---
license: bsd-3-clause
library_name: braindecode
pipeline_tag: feature-extraction
tags:
  - eeg
  - biosignal
  - pytorch
  - neuroscience
  - braindecode
  - foundation-model
  - transformer
---

# REVE

**R**\ epresentation for **E**\ EG with **V**\ ersatile **E**\ mbeddings (REVE) from El Ouahidi et al. (2025) [reve].

> **Architecture-only repository.** Documents the
> `braindecode.models.REVE` class. **No pretrained weights are
> distributed here.** Instantiate the model and train it on your own
> data.

## Quick start

```bash
pip install braindecode
```

```python
from braindecode.models import REVE

model = REVE(
    n_chans=22,
    sfreq=250,
    input_window_seconds=4.0,
    n_outputs=4,
)
```

The signal-shape arguments above are illustrative defaults — adjust to
match your recording.

## Documentation
- Full API reference: <https://braindecode.org/stable/generated/braindecode.models.REVE.html>
- Interactive browser (live instantiation, parameter counts):
  <https://huggingface.co/spaces/braindecode/model-explorer>
- Source on GitHub: <https://github.com/braindecode/braindecode/blob/master/braindecode/models/reve.py#L35>


## Architecture

![REVE architecture](https://brain-bzh.github.io/reve/static/images/architecture.png)


## Parameters

| Parameter | Type | Description |
|---|---|---|
| `embed_dim` | int, default=512 | Embedding dimension.

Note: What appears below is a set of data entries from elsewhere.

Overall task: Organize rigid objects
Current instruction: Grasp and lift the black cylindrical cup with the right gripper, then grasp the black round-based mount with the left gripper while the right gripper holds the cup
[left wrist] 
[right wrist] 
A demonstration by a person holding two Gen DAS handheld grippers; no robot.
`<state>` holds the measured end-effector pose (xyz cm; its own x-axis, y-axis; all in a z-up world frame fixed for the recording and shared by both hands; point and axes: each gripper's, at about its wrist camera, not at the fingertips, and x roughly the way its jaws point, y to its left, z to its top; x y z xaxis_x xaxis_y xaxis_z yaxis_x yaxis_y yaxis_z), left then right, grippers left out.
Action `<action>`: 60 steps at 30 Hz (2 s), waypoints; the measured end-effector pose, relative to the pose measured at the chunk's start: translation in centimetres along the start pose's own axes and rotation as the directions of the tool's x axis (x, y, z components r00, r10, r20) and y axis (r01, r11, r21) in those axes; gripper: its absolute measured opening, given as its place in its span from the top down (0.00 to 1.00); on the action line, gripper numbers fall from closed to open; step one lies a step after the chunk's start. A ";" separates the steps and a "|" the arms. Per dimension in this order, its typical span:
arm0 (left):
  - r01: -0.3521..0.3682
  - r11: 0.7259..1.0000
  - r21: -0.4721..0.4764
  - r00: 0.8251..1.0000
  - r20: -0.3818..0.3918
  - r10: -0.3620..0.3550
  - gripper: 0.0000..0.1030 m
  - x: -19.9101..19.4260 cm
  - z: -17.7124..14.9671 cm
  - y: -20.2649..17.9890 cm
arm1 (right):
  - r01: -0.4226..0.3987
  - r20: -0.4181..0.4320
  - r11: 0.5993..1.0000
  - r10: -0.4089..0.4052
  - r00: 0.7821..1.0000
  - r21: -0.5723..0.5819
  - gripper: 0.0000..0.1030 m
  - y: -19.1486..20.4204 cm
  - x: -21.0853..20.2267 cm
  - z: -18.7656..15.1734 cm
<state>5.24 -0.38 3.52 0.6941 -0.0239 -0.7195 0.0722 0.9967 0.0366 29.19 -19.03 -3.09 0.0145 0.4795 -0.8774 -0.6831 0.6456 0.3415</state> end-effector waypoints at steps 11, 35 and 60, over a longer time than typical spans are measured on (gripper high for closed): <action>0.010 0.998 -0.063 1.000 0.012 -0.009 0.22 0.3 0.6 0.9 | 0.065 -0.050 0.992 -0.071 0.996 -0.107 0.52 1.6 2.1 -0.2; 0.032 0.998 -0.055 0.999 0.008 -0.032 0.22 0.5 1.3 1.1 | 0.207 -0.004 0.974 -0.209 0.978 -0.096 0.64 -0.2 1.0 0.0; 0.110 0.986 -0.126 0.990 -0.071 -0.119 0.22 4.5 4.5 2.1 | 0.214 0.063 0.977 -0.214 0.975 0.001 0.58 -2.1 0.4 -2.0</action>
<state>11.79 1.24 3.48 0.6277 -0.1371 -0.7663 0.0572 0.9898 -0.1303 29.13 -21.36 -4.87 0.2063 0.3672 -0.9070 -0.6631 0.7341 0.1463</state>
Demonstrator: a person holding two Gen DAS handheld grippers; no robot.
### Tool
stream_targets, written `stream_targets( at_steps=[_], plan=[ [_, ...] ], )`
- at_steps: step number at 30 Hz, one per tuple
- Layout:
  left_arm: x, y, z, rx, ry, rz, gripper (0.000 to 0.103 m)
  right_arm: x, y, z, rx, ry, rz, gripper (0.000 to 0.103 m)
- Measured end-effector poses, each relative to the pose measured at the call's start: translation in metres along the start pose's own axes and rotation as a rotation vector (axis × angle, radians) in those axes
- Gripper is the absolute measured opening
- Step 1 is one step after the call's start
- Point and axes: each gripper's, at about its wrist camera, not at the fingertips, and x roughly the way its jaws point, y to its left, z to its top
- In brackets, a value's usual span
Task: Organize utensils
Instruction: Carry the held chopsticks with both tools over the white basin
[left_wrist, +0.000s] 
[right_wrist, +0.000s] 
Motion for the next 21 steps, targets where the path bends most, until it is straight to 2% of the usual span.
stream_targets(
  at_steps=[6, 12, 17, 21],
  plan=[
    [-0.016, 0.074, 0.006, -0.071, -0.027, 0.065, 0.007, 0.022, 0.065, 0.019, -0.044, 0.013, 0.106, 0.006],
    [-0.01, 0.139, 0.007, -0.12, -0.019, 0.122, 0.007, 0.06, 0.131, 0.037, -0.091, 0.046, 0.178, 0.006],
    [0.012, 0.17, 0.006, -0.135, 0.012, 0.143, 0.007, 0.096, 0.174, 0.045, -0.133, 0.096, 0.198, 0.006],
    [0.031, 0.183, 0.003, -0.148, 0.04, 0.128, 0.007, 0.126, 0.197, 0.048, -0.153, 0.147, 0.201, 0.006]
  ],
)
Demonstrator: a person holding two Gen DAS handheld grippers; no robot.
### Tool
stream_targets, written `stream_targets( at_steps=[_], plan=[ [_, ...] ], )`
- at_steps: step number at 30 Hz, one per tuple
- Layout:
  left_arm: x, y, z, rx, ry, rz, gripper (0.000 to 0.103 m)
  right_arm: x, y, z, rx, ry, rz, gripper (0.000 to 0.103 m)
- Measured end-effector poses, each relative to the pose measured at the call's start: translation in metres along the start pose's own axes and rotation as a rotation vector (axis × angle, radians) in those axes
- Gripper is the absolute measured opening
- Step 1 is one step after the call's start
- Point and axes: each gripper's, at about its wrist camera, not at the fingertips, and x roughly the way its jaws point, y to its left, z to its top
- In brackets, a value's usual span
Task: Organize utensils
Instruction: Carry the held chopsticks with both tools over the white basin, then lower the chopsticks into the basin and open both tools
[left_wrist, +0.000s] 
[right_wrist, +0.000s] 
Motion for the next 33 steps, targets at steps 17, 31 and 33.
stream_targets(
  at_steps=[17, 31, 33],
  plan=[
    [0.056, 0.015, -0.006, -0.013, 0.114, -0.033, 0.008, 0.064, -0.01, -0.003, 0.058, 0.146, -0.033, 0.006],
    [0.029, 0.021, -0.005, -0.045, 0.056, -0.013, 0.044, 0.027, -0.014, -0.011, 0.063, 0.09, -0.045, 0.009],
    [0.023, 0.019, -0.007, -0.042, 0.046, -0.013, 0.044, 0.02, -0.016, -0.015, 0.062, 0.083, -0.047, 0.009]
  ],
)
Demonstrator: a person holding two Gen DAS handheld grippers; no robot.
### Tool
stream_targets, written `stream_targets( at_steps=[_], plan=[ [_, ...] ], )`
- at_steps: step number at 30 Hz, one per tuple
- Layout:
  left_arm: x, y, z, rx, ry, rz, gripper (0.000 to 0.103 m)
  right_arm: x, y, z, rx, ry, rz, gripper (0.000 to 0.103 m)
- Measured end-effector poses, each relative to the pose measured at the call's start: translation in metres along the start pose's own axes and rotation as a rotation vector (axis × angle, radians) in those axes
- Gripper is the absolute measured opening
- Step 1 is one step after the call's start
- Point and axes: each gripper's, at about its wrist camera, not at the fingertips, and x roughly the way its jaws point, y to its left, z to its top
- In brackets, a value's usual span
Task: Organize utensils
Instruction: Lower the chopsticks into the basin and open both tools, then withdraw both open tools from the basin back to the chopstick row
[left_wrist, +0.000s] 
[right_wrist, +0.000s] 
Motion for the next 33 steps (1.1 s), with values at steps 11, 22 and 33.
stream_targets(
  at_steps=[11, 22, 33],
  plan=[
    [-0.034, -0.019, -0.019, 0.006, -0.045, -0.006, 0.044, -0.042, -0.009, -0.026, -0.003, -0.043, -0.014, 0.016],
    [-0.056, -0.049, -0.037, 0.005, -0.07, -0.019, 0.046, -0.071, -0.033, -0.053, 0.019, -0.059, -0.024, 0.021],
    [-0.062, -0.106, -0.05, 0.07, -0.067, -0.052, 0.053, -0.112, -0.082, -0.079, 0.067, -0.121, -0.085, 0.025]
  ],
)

Use 512 for REVE-Base, 1250 for REVE-Large. |
| `depth` | int, default=22 | Number of Transformer layers. |
| `heads` | int, default=8 | Number of attention heads. |
| `head_dim` | int, default=64 | Dimension per attention head. |
| `mlp_dim_ratio` | float, default=2.66 | FFN hidden dimension ratio: `mlp_dim = embed_dim × mlp_dim_ratio`. |
| `use_geglu` | bool, default=True | Use GEGLU activation (recommended) or standard GELU. |
| `freqs` | int, default=4 | Number of frequencies for Fourier positional embedding. |
| `patch_size` | int, default=200 | Temporal patch size in samples (200 samples = 1 second at 200 Hz). |
| `patch_overlap` | int, default=20 | Overlap between patches in samples. |
| `attention_pooling` | bool, default=False | Pooling strategy for aggregating transformer outputs before classification. If `False` (default), all tokens are flattened into a single vector of size `(n_chans x n_patches x embed_dim)`, which is then passed through LayerNorm and a linear classifier. If `True`, uses attention-based pooling with a learnable query token that attends to all encoder outputs, producing a single embedding of size `embed_dim`. Attention pooling is more parameter-efficient for long sequences and variable-length inputs. |


## References

1. El Ouahidi, Y., Lys, J., Thölke, P., Farrugia, N., Pasdeloup, B., Gripon, V., Jerbi, K. & Lioi, G. (2025). REVE: A Foundation Model for EEG - Adapting to Any Setup with Large-Scale Pretraining on 25,000 Subjects. The Thirty-Ninth Annual Conference on Neural Information Processing Systems. https://openreview.net/forum?id=ZeFMtRBy4Z
2. Défossez, A., Caucheteux, C., Rapin, J., Kabeli, O., & King, J. R. (2023). Decoding speech perception from non-invasive brain recordings. Nature Machine Intelligence, 5(10), 1097-1107.


## Citation

Cite the original architecture paper (see *References* above) and braindecode:

```bibtex
@article{aristimunha2025braindecode,
  title   = {Braindecode: a deep learning library for raw electrophysiological data},
  author  = {Aristimunha, Bruno and others},
  journal = {Zenodo},
  year    = {2025},
  doi     = {10.5281/zenodo.17699192},
}
```

## License

BSD-3-Clause for the model code (matching braindecode).
Pretraining-derived weights, if you fine-tune from a checkpoint,
inherit the licence of that checkpoint and its training corpus.